Wieder vergingen Jahre. 2021 erreichte eine Anfrage einer Fachzeitschrift Archäologin Nold: Ob sie nicht einen Artikel verfassen möchte. Nold entschied sich, über das untergegangene Städtchen Fridau zu schreiben. Bald fiel ihr auf, wie verwirrend die Quellenlage war. So beschloss sie, die Geschichte neu aufzuarbeiten, auch wenn ihr dafür neben dem Tagesgeschäft als Leiterin des Fundstellenarchivs nur wenig Zeit blieb.
Da erinnerte sie sich an einen Zeitungsartikel, in dem sie von den Stadtacker-Funden in Fulenbachs Dorfmuseum gelesen hatte. Nold rief an. Die Kulturgutverwalterin der Gemeinde bestätige ihr die Stücke und Nold holte sie ab, um sie in Solothurn reinigen, vermessen und archivieren zu lassen. Da erzählte ihr die Verwalterin von deren Finder Roman Candio.
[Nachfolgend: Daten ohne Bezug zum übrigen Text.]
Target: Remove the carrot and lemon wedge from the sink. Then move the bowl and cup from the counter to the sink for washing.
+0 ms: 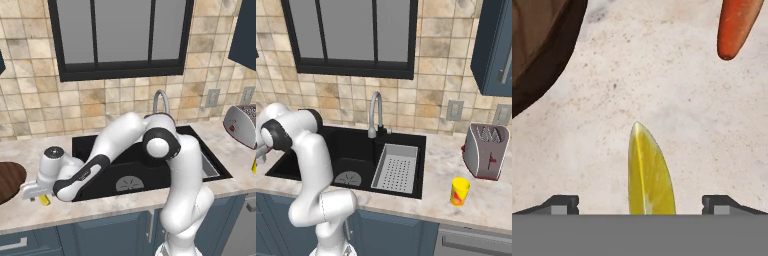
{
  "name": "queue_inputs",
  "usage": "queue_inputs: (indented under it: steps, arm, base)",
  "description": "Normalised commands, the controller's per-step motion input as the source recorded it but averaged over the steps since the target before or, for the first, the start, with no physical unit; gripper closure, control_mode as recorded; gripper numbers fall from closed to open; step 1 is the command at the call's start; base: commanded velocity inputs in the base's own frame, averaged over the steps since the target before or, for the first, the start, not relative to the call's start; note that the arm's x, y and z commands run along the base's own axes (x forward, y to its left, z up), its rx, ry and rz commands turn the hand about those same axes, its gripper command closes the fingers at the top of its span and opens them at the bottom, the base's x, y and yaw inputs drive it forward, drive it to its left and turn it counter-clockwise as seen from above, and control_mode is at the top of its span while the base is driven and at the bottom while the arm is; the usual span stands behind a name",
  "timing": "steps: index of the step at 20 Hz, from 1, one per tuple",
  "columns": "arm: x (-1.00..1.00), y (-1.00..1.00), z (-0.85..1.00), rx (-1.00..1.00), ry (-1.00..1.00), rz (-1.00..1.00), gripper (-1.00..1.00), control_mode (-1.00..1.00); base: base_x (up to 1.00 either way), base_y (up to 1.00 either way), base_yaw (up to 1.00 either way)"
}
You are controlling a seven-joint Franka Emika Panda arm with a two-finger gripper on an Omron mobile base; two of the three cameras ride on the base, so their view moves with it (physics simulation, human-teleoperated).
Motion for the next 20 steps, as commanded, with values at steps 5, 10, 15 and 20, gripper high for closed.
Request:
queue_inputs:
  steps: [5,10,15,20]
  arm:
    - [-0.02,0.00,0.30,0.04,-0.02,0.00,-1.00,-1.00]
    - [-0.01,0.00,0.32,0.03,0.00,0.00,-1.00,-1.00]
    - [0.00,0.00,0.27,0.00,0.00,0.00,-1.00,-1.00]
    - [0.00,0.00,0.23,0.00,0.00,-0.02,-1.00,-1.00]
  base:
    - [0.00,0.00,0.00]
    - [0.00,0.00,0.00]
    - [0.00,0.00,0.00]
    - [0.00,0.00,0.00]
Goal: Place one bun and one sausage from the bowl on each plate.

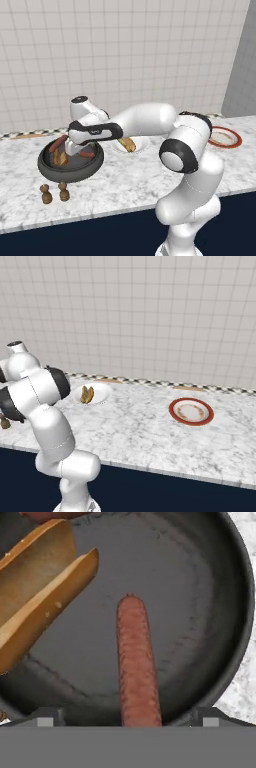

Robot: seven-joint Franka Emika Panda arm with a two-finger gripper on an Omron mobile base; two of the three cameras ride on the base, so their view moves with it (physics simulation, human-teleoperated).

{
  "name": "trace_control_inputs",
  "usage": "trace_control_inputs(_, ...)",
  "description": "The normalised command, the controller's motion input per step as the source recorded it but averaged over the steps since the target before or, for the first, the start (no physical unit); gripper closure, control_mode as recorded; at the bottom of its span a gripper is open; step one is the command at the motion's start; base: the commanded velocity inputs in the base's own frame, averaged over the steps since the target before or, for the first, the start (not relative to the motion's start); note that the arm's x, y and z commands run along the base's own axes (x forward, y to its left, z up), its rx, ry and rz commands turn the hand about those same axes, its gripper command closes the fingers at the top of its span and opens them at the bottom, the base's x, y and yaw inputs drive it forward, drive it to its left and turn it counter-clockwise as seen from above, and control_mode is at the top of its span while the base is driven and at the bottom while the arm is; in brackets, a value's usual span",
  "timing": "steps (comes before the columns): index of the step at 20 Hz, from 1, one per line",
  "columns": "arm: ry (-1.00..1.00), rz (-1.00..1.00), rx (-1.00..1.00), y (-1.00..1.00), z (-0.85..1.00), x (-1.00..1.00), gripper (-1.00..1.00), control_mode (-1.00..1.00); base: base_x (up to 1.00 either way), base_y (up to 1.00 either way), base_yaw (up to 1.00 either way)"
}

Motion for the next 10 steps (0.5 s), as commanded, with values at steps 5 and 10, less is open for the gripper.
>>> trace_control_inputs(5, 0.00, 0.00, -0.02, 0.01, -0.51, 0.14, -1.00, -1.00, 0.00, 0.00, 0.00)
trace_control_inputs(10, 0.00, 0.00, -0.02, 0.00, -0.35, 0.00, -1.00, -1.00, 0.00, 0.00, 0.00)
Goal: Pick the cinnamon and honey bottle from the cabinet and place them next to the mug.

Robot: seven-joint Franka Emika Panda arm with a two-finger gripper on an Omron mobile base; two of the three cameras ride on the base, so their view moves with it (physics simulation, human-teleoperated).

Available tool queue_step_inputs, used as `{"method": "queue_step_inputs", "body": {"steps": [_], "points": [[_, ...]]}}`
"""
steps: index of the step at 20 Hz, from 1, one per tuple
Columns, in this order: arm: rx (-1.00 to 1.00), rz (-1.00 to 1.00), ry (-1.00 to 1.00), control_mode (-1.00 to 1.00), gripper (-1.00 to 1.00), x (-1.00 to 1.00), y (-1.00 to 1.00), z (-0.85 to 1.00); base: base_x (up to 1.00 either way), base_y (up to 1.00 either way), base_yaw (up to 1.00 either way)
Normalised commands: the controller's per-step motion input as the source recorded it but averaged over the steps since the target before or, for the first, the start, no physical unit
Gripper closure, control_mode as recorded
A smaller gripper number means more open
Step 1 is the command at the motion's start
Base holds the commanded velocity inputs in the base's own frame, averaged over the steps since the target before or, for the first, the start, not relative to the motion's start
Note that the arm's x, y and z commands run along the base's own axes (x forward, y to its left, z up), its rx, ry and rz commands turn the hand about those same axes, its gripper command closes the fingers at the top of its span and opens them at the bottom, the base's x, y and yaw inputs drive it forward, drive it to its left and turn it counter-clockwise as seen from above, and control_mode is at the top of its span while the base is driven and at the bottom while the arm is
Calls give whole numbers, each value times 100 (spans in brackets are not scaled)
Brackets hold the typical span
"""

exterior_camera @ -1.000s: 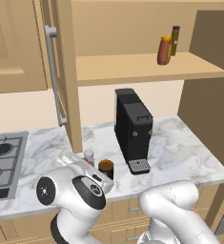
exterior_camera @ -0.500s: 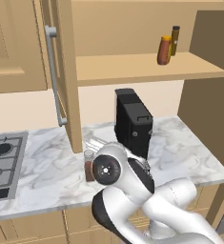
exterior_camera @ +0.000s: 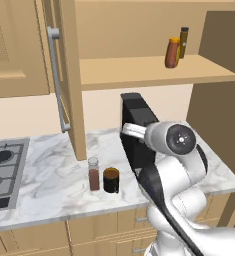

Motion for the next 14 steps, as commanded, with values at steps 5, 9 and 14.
{"method": "queue_step_inputs", "body": {"steps": [5,9,14], "points": [[0,27,22,-100,-100,64,-72,59,0,0,0],[0,29,26,-100,-100,75,-62,41,0,0,0],[0,23,11,-100,-100,30,-23,26,0,0,0]]}}
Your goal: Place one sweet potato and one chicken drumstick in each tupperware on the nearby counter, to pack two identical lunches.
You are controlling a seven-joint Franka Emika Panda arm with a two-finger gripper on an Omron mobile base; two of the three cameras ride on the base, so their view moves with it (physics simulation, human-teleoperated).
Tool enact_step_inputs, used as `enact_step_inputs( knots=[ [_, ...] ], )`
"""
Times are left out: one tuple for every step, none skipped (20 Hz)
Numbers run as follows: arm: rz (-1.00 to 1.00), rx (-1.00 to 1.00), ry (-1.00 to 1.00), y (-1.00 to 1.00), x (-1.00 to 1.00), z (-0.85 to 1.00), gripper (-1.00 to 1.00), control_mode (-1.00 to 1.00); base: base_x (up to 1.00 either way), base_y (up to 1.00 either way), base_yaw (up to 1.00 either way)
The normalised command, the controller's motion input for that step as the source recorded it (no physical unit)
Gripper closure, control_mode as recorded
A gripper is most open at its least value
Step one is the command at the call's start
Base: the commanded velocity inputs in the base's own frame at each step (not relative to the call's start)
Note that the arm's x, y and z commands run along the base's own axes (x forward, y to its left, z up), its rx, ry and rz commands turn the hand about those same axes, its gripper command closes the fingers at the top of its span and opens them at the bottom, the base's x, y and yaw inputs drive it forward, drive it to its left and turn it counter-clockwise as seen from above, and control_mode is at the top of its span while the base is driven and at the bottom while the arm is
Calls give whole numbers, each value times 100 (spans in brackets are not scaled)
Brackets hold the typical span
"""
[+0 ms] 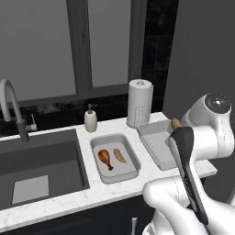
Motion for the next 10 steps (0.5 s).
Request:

Also rief Nold auch ihn an. «Er war vif und freute sich über die Anfrage», erzählt sie.
Im März 2022 besuchte sie den Kunstmaler. «Er erinnerte sich noch genau», erzählt Nold. Candio zeigte ihr die Bilder aus seiner Fulenbacher-Mappe und fertigte aus dem Gedächtnis eine Skizze des Querschnitts an, der die Kiesgrube achtzig Jahre zuvor hinterlassen hatte.
Die Funde, Skizzen und Aquarelle Candios bestätigten, was aus anderen Quellen bekannt sei, erklärt Nold. «So entsteht ein rundes Bild vom Städtchen Fridau.» Die Kantonsarchäologie hat Candios Stücke und auch seine Skizzen archiviert. Nold freut es: «Wir sind wohl die einzige Behörde, die einen echten Candio im Archiv haben.»